*PROBLEM DESCRIPTION*:
Copy out exactly the lines below that run from the one holding "Could you point to the person's right" to the one holding "For training a", keeping both of those lines and no others.

*EXERCISE INPUT*:
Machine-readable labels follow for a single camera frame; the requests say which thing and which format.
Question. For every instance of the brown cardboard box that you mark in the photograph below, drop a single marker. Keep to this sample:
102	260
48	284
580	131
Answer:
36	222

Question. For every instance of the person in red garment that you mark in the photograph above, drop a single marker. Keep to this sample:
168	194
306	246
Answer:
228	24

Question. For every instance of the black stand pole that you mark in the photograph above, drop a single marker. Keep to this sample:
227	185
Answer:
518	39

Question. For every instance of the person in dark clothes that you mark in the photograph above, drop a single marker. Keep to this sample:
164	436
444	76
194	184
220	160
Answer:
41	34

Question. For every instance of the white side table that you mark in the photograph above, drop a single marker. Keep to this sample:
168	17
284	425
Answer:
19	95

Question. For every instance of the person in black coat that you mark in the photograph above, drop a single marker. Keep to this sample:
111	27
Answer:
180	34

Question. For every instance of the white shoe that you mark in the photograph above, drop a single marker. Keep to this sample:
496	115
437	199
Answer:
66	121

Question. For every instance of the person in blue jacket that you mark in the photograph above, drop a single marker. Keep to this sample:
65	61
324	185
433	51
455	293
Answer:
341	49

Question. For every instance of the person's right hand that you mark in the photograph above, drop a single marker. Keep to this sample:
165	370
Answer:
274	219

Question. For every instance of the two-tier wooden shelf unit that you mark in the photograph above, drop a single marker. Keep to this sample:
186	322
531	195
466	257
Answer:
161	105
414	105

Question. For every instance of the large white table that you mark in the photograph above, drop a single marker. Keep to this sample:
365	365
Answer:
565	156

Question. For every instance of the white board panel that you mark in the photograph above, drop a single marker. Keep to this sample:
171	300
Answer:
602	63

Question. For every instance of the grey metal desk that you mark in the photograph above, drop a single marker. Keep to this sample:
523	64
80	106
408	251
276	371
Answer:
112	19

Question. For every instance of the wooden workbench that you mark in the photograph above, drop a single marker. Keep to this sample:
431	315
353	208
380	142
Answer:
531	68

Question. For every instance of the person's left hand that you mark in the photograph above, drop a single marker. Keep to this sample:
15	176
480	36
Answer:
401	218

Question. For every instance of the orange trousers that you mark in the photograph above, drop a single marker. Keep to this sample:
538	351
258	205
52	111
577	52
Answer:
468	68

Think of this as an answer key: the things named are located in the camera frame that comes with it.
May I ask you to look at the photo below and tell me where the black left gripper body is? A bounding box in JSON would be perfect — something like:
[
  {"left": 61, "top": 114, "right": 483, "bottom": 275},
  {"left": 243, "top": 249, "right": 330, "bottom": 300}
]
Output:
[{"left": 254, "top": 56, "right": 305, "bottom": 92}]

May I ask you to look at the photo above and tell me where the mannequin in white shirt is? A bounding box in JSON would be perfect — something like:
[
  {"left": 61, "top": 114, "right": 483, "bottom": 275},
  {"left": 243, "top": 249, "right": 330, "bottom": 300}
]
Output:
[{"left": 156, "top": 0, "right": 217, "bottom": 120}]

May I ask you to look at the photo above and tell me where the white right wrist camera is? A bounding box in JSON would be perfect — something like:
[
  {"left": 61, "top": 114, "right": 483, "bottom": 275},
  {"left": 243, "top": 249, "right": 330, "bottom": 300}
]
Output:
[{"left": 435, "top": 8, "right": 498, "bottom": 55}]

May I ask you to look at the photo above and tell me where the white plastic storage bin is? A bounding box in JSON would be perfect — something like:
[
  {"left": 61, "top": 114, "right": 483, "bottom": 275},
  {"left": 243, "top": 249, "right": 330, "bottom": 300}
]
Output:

==

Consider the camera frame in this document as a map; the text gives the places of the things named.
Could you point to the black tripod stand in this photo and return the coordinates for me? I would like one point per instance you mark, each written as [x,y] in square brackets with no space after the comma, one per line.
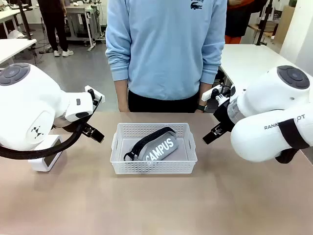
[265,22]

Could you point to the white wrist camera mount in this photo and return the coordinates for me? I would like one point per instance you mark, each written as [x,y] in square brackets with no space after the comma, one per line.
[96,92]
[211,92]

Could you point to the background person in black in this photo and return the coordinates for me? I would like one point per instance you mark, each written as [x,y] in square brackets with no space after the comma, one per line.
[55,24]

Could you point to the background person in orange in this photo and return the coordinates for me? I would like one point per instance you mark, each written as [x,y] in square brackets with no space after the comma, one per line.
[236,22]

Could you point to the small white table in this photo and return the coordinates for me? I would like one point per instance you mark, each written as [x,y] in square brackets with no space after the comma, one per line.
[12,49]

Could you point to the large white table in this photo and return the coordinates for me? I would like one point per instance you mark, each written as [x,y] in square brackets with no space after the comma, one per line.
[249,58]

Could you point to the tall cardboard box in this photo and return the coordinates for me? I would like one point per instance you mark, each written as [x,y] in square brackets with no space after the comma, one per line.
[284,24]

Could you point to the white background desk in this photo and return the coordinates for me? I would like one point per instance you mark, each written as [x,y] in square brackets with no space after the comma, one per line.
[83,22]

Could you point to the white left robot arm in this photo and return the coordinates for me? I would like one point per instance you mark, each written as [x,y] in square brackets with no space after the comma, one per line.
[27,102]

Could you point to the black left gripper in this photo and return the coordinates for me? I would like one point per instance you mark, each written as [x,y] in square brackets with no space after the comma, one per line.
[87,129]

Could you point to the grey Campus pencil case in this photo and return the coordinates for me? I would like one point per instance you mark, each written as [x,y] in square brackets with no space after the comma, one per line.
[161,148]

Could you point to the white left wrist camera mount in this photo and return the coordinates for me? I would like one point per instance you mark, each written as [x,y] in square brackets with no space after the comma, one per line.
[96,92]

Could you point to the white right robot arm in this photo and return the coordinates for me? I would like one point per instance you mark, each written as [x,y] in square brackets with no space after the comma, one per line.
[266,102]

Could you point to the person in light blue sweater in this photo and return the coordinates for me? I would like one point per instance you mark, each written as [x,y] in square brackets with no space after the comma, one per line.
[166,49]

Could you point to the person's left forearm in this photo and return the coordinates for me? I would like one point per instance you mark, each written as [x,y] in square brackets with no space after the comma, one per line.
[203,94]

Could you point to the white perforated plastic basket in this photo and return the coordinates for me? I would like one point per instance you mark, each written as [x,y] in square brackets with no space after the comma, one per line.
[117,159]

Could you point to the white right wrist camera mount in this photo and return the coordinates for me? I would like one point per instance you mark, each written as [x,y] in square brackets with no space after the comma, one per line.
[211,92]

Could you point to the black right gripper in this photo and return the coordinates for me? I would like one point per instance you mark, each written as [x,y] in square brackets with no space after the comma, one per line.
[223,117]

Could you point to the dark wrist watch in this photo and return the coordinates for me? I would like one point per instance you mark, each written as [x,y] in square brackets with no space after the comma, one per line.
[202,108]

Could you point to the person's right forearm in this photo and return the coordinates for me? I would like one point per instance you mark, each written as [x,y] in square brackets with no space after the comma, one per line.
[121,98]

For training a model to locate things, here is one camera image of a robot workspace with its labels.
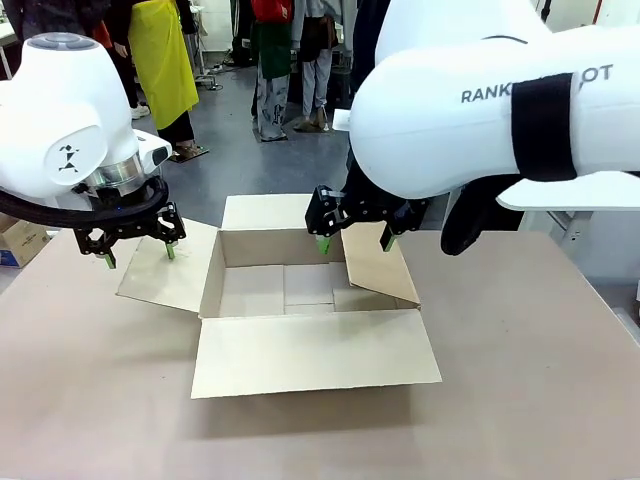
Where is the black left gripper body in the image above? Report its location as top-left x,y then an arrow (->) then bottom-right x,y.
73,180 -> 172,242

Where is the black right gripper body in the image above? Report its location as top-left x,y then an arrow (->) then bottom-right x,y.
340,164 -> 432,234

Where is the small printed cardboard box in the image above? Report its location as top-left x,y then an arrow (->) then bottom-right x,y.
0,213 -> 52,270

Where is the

*ANSWER TO THIS EXERCISE*:
Could you point to the person's right forearm in this photo and return the coordinates for me? I would like one point per instance you mark, each written as [x,y] in square brackets with no space after the comma, one per line.
[121,98]

For training a model to locate things, here is one camera image of a robot workspace with its labels.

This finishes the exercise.